I find that without ear molds or Music mode, entrainment is more noticeable with live music or listening through loudspeakers than listening with headphones, but as always, everyone’s mileage may vary.

It matters if you like music. aids can make fairly good music if the source is good. If you use dei boots and plug them into a portable cd player you will be reasonably happy. the difference between mono and stereo cords to the dei is very clearly audible. it’s like opening a new world.
that said.
I have oticon with the streemer. I have plugged the streemer into the cd player and it is not as good as the dei with mono. the streamer is mono. i believe this is due to the induction loop it uses to get the information to the aids.
that said. If i’m going to be listening for a few minutes, or need to be mobileI’ll go with the bluetooth. if i’m at home ar in the car, I’ll take out the aids and pump up the volume. If I’m on my motorcycle, for short, I’ll do bluetooth and streem pandora from my phone. If I’m on a long ride, i’ll use the dei from the satellite radio.

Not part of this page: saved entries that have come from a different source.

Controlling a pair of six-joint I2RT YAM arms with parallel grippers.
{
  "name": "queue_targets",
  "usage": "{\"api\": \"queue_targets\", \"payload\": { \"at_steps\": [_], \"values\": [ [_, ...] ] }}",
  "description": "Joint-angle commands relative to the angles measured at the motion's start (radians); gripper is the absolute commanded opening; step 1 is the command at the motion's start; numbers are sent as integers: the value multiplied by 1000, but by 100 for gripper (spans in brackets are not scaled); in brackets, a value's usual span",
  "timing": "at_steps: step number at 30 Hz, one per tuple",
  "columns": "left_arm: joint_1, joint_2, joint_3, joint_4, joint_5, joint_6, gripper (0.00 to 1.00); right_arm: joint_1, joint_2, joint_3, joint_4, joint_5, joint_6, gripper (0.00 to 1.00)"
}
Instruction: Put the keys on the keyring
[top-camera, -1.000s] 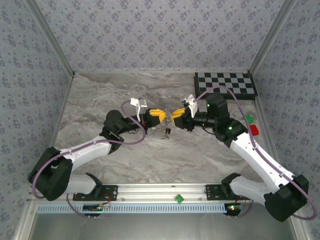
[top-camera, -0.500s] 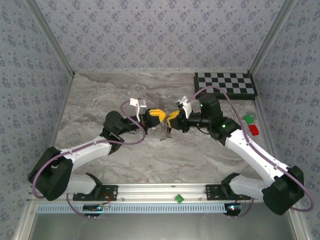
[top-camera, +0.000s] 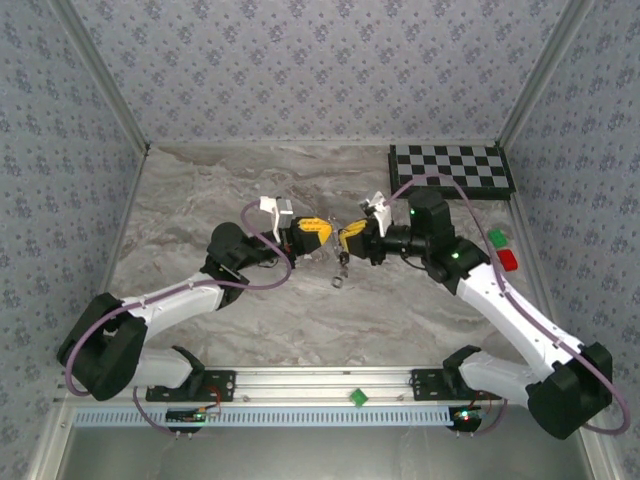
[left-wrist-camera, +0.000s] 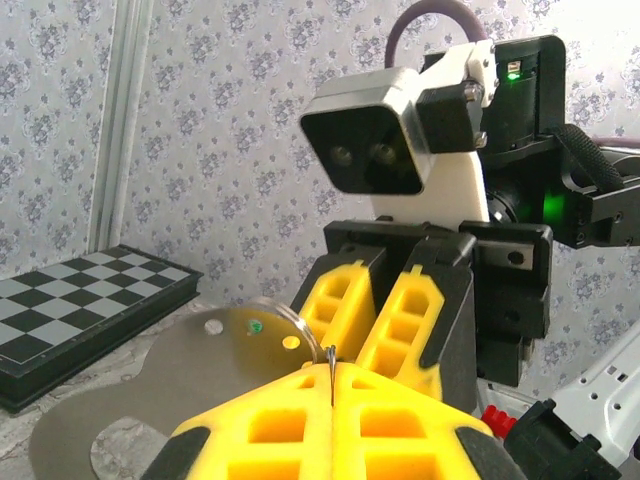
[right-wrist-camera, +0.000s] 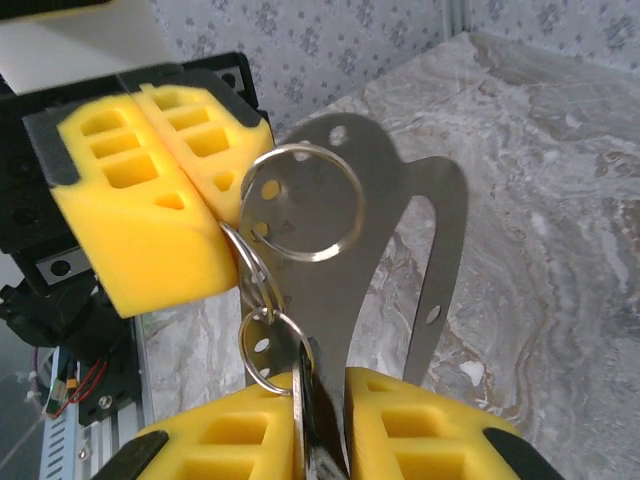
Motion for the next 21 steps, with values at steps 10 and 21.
{"api": "queue_targets", "payload": {
  "at_steps": [10,21],
  "values": [
    [-7,-28,2,65,9,6,0,-18,21,11,63,-102,43,0],
    [-15,-15,6,95,39,-14,0,-7,94,78,-76,-147,-27,0]
  ]
}}
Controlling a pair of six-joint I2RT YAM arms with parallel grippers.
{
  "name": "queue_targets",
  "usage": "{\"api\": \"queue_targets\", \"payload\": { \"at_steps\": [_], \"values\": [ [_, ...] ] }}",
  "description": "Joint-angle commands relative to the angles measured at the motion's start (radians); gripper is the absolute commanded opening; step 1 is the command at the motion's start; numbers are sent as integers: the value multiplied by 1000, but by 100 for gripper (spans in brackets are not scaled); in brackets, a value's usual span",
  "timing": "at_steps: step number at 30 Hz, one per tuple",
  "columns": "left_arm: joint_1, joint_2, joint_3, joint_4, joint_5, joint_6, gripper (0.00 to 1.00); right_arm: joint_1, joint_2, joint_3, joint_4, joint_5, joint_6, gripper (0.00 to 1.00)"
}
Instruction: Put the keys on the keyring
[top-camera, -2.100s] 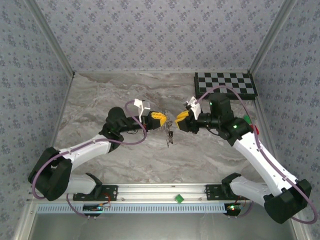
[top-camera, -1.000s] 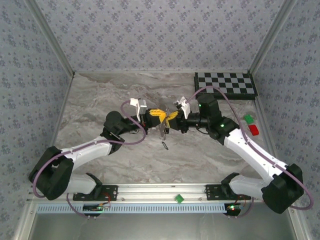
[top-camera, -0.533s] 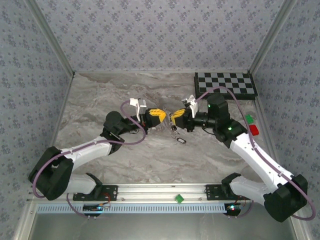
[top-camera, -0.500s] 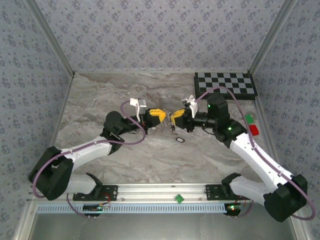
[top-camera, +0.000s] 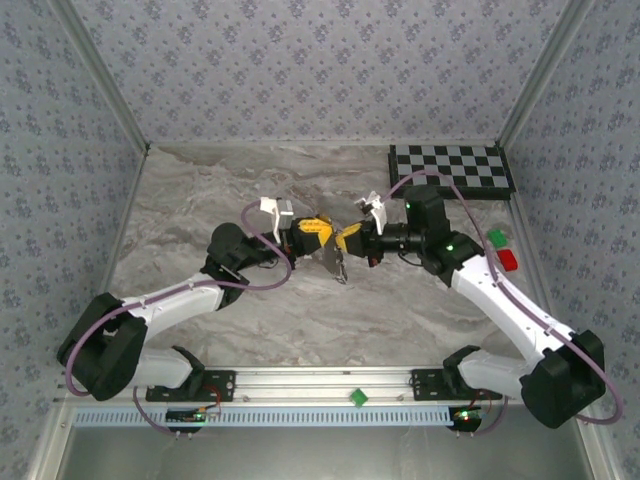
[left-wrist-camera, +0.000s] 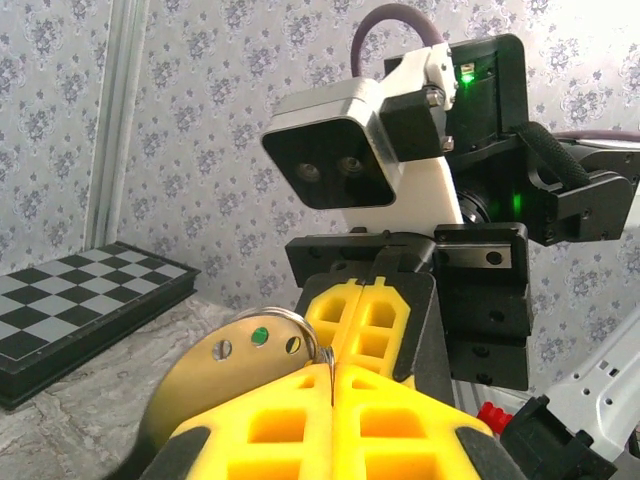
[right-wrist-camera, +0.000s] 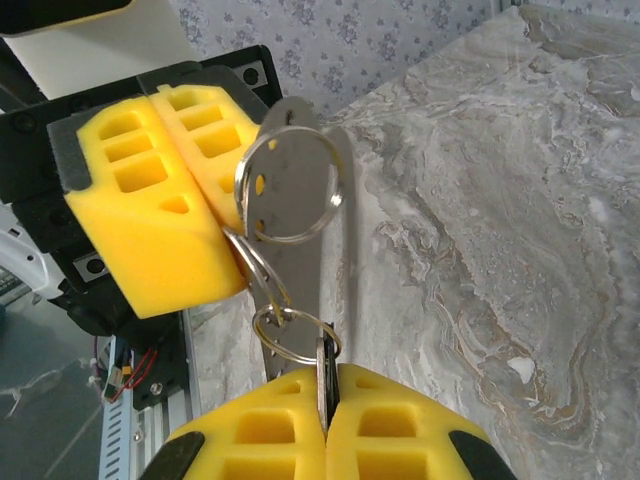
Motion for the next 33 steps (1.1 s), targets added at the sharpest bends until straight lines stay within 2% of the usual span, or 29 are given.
{"api": "queue_targets", "payload": {
  "at_steps": [1,7,16,17,19,22,26,33],
  "values": [
    [-14,-14,13,98,33,-10,0,6,21,51,-65,-36,-42,0],
    [-21,-6,14,106,43,-10,0,22,80,116,-174,-49,-98,0],
    [-21,-10,6,113,26,-7,0,24,81,109,-207,-43,-115,1],
    [-21,-8,5,114,24,-7,0,25,80,109,-214,-43,-118,4],
    [-22,-3,6,113,26,-5,0,25,76,109,-223,-35,-122,18],
    [-21,-5,6,95,23,8,0,23,54,104,-220,-21,-119,19],
    [-19,-16,3,70,13,29,0,11,7,81,-197,-17,-102,15],
    [-20,-10,8,73,19,27,0,-16,-42,63,-189,-25,-83,20]
  ]
}}
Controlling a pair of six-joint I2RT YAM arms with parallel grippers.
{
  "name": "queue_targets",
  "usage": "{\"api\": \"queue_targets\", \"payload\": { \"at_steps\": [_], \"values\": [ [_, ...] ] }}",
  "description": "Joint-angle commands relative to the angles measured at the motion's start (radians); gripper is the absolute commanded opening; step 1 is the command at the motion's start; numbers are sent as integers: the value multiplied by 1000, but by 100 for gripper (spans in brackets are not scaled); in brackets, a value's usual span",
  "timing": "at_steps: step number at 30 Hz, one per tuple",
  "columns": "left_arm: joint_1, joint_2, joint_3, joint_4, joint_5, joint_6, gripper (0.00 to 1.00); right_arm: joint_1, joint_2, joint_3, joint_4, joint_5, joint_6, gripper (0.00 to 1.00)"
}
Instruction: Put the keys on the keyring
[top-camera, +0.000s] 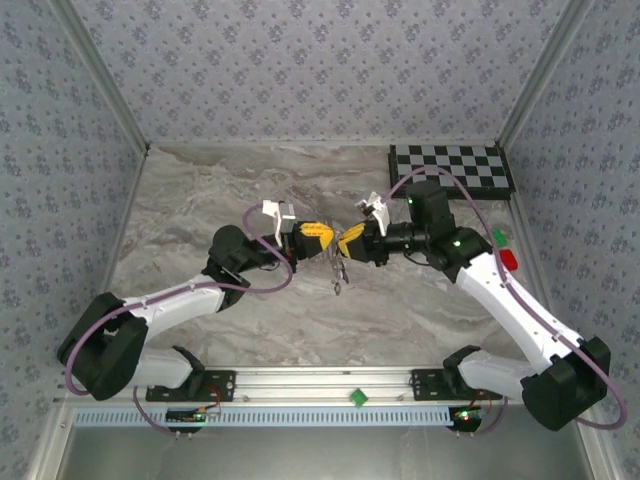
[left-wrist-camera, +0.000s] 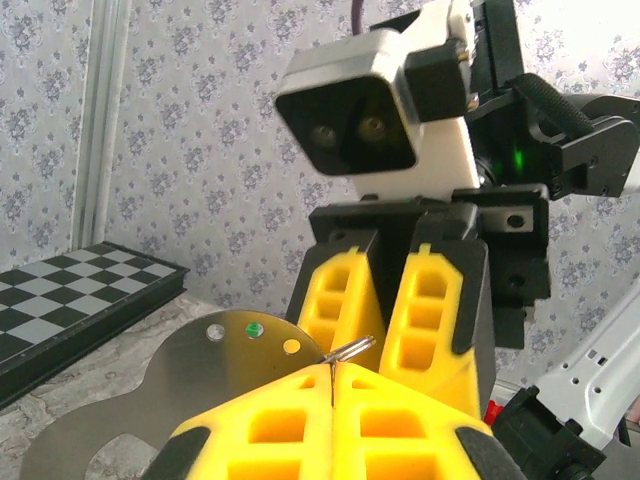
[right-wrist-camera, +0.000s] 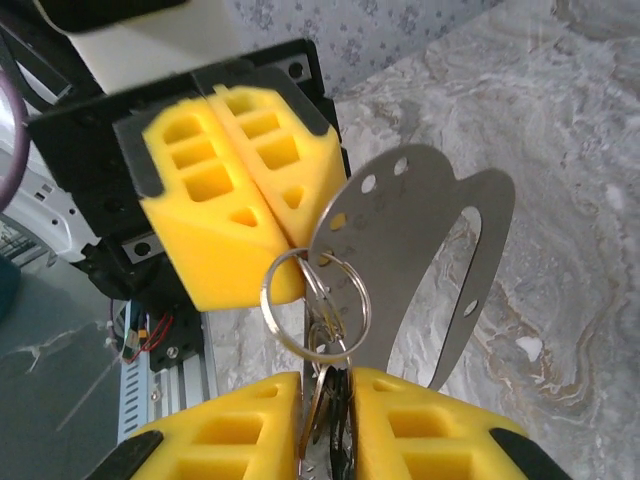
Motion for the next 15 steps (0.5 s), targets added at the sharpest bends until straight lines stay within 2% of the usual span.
{"api": "queue_targets", "payload": {
  "at_steps": [1,3,6,15],
  "values": [
    [-6,-10,19,59,14,12,0,-11,-20,-21,3,2,22,23],
    [-7,-10,19,60,17,12,0,-15,-25,-32,31,12,38,22],
    [-5,-13,18,58,20,12,0,-19,-23,-43,76,19,61,14],
    [-5,-10,22,58,32,10,0,-26,-7,-44,144,4,104,12]
  ]
}}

I am new and joining in late in this thread but my limited experience with my Bluetooth is mixed. Its great for most TV but don’t find it very useful for movies.

I tried new release movie and as people went back and forth across the screen it was switching from ear to ear. For instance, if the person was on right, it was in my right ear, and if they switched camera angles and same person was continuing the sentence on left it went to left ear and back and forth. Finally I had to turn off the Bluetooth.

It would be better if in the case above I go just go to mono. My TV does not allow that! Or the Hearing Air or the Bluetooth feed box could be turned to Mono.

Anyway, not a big deal with me as I use closed captions most of time to supplement my watching.